Haskell’s typeclass system (Wadler and Blott, “How to make ad-hoc polymorphism less ad hoc”, 1989) established the pattern of explicit trait-like declarations with instance implementations. GHC’s typeclass resolution, including superclass constraints and default methods, directly influenced Ori’s trait system. The key difference is that Ori’s traits support Self return types (like Rust) while Haskell’s typeclasses traditionally use the type variable approach.

Rust Traits

Rust’s trait system is the most direct influence on Ori’s design. Rust’s resolution order (inherent > trait), object safety rules, associated types, and default method implementations all appear in Ori with minor variations. The main simplification is that Ori doesn’t have lifetime parameters or borrow checking, which significantly reduces the complexity of trait resolution.

Swift Protocols

Swift’s protocol system uses a similar nominal approach with explicit conformance declarations. Swift’s protocol witness tables (the runtime mechanism for dynamic dispatch) influenced the design discussion for Ori’s trait object representation, though Ori currently uses a simpler vtable approach.

Go Interfaces (Contrast)

Go’s interface system uses structural conformance — any type that has the right methods automatically satisfies the interface, without explicit declaration. This is more convenient but makes it harder to reason about intent. Ori chose explicit conformance (like Rust) for clarity: if a type implements Comparable, it’s because the author intentionally decided it has a meaningful total ordering, not because it happens to have a method named compare.

Design Tradeoffs

BTreeMap vs. FxHashMap for type names. BTreeMap provides deterministic iteration (alphabetical by name), which makes error messages and test output reproducible. FxHashMap would be faster for lookup-only workloads but would give non-deterministic iteration. Since type registration happens once and lookup happens many times, the BTreeMap overhead for registration is negligible, and lookup is still O(log n) — fast enough for the ~50–200 types in a typical module.

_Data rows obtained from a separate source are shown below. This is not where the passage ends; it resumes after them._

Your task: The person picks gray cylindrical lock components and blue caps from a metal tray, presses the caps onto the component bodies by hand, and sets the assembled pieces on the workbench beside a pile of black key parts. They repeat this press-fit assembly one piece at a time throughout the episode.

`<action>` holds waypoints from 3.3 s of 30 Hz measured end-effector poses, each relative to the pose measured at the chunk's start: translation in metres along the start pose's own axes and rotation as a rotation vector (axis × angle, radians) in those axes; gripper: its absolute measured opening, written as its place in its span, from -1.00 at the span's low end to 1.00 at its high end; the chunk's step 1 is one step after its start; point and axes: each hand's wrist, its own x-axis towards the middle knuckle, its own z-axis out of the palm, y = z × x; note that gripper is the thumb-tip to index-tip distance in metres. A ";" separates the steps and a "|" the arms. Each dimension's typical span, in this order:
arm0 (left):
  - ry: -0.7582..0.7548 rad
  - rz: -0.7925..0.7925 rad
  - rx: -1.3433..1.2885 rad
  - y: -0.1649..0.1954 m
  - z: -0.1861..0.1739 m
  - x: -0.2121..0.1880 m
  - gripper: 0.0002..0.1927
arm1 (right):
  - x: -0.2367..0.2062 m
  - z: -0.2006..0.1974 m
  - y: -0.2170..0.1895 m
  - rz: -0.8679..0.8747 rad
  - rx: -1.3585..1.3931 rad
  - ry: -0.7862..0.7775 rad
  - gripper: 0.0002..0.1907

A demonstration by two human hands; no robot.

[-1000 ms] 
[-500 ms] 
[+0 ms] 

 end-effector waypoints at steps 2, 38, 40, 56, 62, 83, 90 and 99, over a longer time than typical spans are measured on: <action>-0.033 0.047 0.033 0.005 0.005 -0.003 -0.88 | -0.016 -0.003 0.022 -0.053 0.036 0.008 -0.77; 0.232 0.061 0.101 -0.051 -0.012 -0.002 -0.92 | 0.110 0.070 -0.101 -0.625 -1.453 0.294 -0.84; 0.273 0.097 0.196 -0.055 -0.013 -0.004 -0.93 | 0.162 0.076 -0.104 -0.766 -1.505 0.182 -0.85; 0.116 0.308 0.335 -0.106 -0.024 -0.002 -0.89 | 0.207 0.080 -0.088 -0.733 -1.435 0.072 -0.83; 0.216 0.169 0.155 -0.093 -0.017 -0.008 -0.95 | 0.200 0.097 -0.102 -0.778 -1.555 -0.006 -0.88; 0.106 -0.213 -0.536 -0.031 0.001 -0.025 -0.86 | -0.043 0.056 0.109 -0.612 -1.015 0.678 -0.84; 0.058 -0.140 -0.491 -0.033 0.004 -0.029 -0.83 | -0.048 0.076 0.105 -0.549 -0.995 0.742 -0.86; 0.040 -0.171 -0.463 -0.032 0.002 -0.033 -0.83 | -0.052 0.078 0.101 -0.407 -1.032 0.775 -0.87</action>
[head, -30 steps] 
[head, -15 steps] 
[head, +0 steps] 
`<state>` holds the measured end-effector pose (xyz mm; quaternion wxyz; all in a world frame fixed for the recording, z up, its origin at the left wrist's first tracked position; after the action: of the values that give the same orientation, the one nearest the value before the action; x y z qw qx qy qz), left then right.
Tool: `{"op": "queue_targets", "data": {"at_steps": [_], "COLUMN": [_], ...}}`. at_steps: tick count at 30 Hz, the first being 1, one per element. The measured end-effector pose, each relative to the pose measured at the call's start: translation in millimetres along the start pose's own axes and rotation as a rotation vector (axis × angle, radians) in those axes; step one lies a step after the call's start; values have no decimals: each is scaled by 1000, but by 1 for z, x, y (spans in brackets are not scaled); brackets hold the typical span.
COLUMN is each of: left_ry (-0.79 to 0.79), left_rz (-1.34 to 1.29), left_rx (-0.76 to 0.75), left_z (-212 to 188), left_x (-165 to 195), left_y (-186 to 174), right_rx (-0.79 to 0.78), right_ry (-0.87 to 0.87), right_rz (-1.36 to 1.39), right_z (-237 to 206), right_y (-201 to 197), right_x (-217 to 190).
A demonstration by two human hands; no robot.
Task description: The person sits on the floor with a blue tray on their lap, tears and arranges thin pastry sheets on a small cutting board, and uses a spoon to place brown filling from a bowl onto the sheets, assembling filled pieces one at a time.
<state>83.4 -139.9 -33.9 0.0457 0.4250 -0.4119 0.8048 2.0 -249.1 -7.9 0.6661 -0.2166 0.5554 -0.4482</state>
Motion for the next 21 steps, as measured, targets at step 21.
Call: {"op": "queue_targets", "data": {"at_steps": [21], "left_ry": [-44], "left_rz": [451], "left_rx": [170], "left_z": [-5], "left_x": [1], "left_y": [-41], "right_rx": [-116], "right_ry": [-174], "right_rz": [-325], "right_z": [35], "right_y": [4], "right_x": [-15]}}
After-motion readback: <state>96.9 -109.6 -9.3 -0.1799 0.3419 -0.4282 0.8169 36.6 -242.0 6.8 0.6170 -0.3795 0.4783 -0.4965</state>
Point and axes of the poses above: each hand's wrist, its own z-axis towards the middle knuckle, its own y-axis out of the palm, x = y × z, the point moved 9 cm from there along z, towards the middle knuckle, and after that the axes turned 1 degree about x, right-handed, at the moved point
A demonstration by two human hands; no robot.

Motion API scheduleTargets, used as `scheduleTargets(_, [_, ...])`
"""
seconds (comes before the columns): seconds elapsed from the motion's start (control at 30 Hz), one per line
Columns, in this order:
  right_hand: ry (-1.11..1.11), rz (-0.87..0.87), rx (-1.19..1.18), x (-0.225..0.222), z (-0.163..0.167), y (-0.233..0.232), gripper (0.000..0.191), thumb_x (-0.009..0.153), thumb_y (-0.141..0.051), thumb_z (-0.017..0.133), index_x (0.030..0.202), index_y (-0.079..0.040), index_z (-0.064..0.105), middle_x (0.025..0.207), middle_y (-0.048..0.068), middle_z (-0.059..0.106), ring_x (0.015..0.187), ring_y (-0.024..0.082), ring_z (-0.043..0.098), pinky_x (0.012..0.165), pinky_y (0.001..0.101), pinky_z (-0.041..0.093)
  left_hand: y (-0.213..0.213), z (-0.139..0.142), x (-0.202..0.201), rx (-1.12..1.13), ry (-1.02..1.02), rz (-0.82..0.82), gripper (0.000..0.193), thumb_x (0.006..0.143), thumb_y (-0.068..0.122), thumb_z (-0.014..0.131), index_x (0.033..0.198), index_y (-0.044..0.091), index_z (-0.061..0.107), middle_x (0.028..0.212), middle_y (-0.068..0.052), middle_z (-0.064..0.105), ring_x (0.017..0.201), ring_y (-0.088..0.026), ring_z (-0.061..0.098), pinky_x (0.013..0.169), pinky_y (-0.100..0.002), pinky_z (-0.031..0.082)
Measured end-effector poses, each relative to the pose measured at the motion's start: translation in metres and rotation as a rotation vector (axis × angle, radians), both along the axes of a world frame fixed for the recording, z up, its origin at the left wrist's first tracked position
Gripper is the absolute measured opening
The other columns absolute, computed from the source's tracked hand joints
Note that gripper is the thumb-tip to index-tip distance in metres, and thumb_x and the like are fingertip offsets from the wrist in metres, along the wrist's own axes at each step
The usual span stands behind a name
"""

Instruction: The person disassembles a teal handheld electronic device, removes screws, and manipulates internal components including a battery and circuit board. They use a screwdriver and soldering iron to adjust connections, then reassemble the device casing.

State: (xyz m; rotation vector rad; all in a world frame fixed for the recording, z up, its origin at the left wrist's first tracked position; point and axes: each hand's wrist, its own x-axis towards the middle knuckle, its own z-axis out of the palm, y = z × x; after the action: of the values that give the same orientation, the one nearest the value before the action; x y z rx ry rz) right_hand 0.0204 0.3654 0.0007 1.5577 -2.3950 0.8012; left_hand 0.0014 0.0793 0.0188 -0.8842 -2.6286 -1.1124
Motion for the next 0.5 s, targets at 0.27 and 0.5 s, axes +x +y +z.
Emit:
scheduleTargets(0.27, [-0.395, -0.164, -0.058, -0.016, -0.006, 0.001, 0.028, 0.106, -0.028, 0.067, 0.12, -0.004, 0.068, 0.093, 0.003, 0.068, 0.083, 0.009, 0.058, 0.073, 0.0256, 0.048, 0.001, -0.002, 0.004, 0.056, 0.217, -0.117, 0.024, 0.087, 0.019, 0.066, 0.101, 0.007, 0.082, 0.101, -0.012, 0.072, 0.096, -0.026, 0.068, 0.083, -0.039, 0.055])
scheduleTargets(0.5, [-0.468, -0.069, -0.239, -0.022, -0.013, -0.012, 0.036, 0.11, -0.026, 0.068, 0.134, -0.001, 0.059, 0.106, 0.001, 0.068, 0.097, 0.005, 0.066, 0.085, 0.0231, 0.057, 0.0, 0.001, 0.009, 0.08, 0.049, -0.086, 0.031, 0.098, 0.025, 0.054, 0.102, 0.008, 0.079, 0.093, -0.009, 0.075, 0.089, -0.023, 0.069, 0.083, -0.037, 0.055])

Variant-level indexing. The variants_by_name map enables O(1) constructor resolution but requires that variant names are unique across all enums in a module. This is a deliberate constraint — Ori does not allow two enums to have variants with the same name (unlike Rust, where each enum has its own namespace). The benefit is simpler resolution; the cost is that generic variant names like Error can only belong to one enum.

Separate registries vs. unified storage. Three registries (TypeRegistry, TraitRegistry, MethodRegistry) add complexity compared to a single unified registry. The separation keeps each registry focused — type lookup doesn’t need to filter out traits, and trait lookup doesn’t need to handle type alias resolution. This aligns with the single-responsibility principle but means cross-registry queries (e.g., “find all traits implemented by this type”) require coordination between registries.

Object safety at definition time. Checking object safety when the trait is defined (rather than when it’s used as a trait object) means violations are reported early, but it also means the check runs even for traits that are never used as trait objects. The early check is a small cost (one analysis per trait definition) for a significant UX benefit (errors at the definition site, not at distant use sites).

Explicit vs. implicit trait implementation. Requiring explicit impl Type: Trait is more verbose than Go’s implicit conformance but prevents accidental satisfaction. A type with a to_str method doesn’t automatically become Printable — the author must explicitly declare the intent. This catches bugs where a method happens to have the right name but the wrong semantics.